§ TASK DIRECTIONS: Go through the data line by line. Copy each one holding the string "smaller".

§ TASK DATA:
*** Begin section ***

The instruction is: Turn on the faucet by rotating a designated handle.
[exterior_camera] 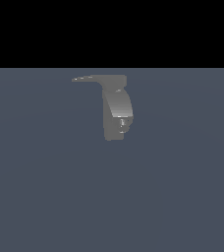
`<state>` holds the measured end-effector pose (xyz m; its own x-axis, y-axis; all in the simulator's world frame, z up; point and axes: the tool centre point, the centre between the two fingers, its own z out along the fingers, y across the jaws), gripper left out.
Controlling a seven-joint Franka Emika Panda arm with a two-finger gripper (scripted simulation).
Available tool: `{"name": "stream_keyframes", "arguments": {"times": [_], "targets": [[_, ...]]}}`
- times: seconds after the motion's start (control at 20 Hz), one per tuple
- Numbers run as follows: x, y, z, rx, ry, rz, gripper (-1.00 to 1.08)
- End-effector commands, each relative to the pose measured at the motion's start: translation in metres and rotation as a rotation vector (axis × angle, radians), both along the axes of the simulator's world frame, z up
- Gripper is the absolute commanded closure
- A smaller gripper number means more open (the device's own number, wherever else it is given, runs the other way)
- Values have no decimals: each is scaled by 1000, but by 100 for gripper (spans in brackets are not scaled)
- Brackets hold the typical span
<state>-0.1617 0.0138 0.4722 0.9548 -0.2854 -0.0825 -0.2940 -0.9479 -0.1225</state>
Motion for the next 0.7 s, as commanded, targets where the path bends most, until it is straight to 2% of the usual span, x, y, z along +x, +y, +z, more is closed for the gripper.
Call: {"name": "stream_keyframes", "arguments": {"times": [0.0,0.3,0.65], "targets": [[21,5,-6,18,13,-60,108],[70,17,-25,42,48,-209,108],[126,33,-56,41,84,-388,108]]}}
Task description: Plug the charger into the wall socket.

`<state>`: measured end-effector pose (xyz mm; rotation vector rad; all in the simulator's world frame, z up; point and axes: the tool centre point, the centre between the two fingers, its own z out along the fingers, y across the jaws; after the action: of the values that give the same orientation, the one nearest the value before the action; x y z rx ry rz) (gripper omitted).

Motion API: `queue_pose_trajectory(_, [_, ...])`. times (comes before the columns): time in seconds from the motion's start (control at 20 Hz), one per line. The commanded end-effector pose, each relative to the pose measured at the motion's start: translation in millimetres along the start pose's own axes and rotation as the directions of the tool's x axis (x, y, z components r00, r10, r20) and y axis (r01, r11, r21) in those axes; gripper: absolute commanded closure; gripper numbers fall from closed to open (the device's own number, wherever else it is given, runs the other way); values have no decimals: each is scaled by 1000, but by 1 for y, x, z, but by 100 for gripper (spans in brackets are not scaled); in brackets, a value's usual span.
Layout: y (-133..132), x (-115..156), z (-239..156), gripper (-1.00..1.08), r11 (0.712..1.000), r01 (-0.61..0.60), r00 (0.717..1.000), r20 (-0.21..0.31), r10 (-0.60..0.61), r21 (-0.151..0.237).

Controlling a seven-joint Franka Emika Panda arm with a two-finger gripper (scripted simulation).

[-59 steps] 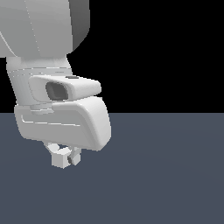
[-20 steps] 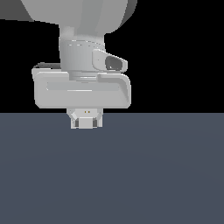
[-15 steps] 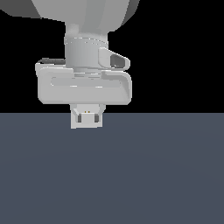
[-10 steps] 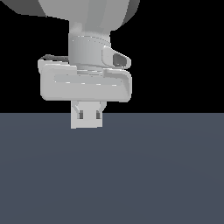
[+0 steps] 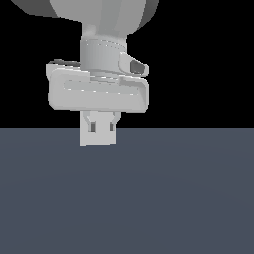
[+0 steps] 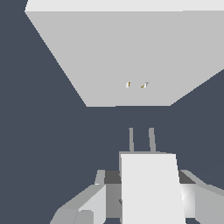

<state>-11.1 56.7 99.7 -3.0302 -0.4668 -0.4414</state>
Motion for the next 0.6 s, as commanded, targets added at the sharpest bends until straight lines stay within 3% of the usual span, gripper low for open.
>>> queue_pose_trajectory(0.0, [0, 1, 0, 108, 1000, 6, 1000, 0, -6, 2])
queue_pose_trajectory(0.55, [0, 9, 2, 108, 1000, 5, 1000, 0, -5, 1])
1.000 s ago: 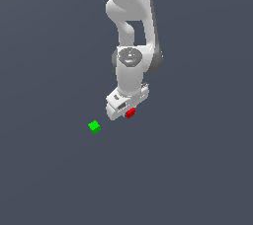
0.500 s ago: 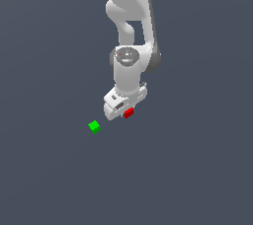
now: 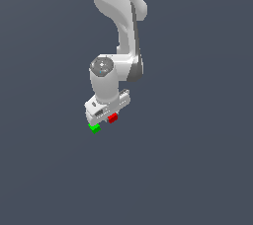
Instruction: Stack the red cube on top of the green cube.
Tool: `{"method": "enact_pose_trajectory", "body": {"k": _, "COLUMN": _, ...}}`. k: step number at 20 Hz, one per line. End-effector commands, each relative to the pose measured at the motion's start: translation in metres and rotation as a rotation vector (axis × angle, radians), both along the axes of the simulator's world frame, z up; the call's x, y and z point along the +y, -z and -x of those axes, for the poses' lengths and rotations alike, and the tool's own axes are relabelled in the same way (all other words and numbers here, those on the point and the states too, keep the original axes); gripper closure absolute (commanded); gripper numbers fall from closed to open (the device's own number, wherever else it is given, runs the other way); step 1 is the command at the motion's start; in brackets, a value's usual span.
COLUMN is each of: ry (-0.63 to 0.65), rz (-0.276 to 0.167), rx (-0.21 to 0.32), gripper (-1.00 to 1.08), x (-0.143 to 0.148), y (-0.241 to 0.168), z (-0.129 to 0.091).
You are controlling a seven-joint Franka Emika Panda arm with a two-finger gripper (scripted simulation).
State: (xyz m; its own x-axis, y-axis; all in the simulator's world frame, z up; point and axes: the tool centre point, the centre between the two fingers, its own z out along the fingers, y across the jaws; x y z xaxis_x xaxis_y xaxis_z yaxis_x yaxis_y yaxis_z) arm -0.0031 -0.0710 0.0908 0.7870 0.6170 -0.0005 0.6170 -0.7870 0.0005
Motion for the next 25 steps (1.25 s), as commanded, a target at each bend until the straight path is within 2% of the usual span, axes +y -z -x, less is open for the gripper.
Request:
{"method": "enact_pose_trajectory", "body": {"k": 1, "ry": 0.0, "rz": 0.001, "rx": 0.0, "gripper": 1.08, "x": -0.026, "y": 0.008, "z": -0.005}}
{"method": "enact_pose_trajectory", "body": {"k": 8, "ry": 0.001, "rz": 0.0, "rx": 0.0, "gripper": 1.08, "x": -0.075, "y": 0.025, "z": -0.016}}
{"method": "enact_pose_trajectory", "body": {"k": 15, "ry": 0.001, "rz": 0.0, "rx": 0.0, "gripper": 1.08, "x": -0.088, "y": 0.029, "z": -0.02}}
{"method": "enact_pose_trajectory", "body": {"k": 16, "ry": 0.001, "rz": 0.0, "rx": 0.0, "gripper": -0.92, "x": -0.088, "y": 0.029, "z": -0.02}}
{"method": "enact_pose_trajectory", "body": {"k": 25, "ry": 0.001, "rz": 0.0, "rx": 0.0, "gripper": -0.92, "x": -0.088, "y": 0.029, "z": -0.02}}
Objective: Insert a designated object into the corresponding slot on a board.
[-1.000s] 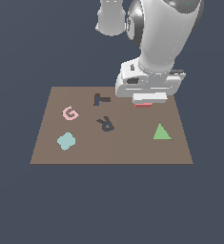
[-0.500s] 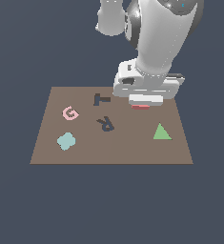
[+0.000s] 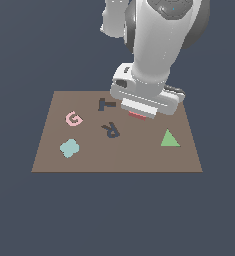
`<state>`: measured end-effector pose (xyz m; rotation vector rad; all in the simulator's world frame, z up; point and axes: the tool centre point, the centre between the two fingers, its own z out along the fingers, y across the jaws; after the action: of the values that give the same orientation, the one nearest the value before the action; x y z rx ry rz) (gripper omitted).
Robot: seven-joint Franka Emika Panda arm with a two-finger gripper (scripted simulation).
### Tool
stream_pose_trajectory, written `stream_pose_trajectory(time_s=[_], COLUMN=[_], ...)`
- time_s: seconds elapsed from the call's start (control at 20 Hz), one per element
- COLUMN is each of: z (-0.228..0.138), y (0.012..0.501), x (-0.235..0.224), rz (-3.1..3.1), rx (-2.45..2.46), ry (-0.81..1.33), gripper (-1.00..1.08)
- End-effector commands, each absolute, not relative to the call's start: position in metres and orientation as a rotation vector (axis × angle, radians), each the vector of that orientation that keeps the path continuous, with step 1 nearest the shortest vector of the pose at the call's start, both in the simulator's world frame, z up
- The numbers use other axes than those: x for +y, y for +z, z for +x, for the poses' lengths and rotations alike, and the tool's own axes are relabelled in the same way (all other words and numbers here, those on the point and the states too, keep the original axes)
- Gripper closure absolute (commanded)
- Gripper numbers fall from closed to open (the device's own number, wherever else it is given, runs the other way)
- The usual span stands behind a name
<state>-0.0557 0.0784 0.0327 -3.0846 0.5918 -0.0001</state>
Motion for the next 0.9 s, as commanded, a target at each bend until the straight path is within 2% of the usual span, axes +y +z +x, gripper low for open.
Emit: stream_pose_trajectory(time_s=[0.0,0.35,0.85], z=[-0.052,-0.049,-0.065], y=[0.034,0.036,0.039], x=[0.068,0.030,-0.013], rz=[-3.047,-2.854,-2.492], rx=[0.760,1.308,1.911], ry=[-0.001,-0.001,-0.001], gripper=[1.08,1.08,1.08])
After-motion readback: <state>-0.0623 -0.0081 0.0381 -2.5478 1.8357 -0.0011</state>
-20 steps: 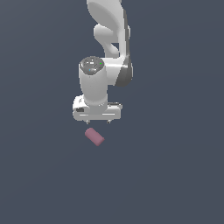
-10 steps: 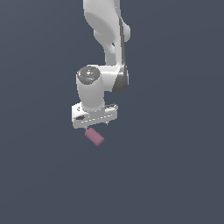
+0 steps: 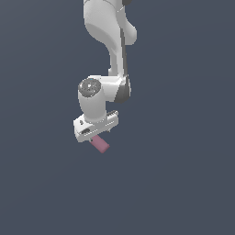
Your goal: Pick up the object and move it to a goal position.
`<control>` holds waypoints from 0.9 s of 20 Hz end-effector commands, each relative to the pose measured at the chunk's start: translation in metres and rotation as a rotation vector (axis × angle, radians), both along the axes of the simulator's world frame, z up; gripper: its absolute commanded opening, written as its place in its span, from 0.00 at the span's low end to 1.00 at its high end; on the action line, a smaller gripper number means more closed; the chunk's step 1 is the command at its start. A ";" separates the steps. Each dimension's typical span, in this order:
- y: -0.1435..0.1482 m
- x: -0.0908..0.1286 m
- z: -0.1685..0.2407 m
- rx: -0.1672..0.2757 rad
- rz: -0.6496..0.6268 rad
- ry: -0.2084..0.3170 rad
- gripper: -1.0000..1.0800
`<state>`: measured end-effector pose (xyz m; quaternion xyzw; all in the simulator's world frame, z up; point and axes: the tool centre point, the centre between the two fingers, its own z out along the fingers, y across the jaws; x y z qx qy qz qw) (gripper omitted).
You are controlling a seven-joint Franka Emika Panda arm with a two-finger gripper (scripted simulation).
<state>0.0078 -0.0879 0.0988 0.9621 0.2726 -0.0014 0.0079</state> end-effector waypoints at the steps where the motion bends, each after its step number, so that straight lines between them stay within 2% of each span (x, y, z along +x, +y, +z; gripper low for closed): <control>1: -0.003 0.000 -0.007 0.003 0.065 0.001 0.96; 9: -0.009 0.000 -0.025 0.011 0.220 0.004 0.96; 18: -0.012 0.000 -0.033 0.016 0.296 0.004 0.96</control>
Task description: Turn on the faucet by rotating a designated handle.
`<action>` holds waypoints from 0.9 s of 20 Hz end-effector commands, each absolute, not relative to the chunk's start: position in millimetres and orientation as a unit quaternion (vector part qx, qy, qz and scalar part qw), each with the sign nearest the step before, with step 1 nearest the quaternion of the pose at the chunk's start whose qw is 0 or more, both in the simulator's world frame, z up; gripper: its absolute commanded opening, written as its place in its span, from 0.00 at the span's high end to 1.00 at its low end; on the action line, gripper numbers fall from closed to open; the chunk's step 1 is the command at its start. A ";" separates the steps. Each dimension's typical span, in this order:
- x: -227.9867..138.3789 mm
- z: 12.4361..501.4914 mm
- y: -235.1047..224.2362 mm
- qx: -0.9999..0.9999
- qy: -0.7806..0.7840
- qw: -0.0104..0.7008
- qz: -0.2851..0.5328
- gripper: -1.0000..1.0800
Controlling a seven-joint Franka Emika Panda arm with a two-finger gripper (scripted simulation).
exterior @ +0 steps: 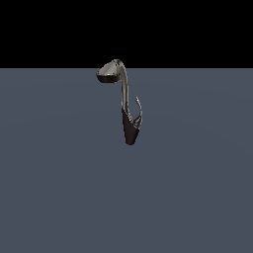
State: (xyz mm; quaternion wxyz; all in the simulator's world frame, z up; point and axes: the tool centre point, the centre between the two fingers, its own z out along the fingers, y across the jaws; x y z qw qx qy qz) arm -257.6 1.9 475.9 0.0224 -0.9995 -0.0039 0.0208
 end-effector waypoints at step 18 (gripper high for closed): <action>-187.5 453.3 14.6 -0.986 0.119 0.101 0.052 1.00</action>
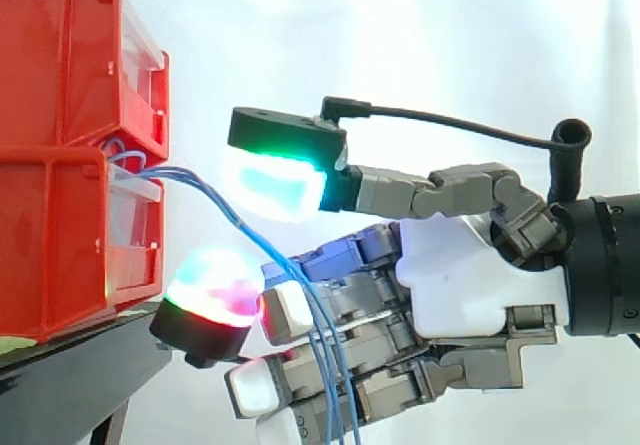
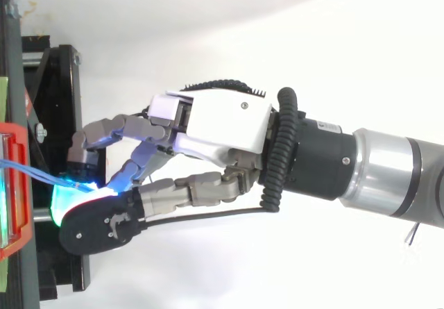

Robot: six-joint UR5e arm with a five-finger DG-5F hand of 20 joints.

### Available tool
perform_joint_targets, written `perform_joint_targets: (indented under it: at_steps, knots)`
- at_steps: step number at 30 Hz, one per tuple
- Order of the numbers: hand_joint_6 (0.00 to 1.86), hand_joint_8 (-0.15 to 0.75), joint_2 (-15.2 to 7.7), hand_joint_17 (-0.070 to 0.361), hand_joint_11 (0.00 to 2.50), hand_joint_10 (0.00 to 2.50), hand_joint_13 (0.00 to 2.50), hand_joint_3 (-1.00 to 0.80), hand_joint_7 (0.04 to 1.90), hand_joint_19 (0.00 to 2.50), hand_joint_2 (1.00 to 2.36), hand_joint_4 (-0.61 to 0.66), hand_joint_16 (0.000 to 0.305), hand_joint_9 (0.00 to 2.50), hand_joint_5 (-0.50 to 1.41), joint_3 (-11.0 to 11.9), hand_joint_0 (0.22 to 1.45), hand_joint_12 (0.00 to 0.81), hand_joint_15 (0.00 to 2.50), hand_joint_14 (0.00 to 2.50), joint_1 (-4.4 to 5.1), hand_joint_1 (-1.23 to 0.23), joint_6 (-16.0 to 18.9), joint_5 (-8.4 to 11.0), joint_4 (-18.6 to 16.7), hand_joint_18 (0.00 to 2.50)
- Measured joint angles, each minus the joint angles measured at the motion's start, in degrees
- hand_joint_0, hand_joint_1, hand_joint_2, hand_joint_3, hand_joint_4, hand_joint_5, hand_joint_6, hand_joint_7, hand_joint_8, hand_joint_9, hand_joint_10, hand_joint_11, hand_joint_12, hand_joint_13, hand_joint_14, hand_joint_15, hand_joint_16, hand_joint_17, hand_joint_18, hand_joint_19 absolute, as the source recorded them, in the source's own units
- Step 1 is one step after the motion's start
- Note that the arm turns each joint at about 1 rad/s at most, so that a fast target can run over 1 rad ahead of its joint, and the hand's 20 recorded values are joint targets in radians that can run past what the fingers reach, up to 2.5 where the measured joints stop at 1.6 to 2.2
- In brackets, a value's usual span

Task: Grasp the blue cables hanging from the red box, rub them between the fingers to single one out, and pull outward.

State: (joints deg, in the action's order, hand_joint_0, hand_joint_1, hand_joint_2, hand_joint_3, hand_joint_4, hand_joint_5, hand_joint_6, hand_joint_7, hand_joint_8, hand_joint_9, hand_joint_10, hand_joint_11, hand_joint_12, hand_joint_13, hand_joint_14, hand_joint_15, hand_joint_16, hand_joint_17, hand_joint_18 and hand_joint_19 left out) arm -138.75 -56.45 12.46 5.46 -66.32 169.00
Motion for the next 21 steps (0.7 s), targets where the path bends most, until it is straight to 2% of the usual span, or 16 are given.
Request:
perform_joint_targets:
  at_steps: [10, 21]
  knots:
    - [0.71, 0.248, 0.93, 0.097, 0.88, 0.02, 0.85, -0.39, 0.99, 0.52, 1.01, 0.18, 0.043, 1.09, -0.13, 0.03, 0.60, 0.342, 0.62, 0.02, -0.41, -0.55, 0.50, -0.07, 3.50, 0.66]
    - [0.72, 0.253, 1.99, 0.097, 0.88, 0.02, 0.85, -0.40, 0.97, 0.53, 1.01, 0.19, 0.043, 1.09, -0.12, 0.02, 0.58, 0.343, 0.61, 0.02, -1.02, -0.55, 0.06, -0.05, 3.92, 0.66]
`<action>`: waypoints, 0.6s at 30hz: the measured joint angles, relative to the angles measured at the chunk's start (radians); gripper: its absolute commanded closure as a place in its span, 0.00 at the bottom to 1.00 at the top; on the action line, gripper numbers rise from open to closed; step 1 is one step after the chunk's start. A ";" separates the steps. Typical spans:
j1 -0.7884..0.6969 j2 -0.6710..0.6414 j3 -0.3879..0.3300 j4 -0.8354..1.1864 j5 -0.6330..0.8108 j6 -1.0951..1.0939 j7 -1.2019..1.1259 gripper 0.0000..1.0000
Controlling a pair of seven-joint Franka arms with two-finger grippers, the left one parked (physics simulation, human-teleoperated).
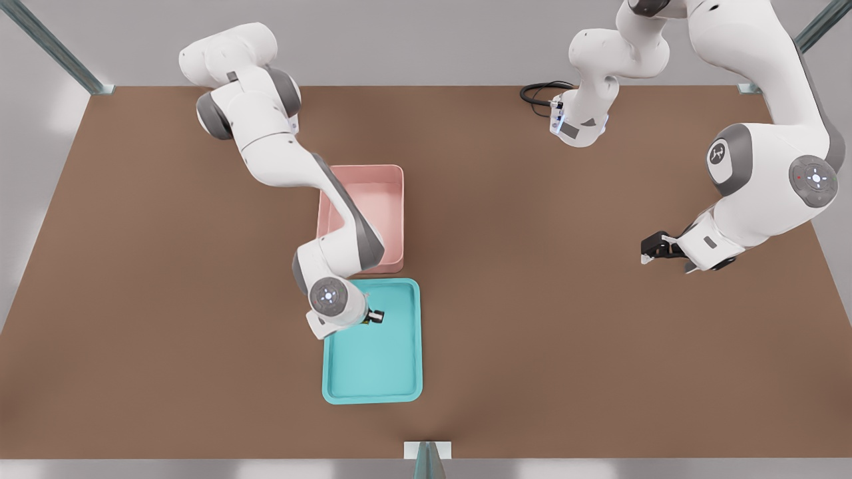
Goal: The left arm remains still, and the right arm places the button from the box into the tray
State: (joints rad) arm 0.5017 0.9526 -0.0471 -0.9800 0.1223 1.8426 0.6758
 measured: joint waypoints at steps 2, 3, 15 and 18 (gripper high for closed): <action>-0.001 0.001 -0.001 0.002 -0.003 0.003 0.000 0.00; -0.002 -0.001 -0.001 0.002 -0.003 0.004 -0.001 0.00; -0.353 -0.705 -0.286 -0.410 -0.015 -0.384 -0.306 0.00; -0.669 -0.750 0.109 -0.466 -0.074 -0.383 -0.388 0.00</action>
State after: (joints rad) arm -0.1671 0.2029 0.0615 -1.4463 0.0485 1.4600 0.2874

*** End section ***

§ RESULT OF THIS EXERCISE:
- A smaller gripper number means more open (the device's own number, wherever else it is given, runs the other way)
`<control>` holds waypoints from 0.9 s of 20 Hz end-effector commands, each relative to the pose measured at the chunk's start: translation in metres and rotation as a rotation vector (axis × angle, radians), both along the axes of the simulator's world frame, z up; gripper: its absolute commanded opening, written as its place in its span, from 0.00 at the span's low end to 1.00 at its high end; on the action line, a smaller gripper number means more closed; the chunk's step 1 is the command at its start. A ";" separates the steps. Each dimension's typical span, in this order:

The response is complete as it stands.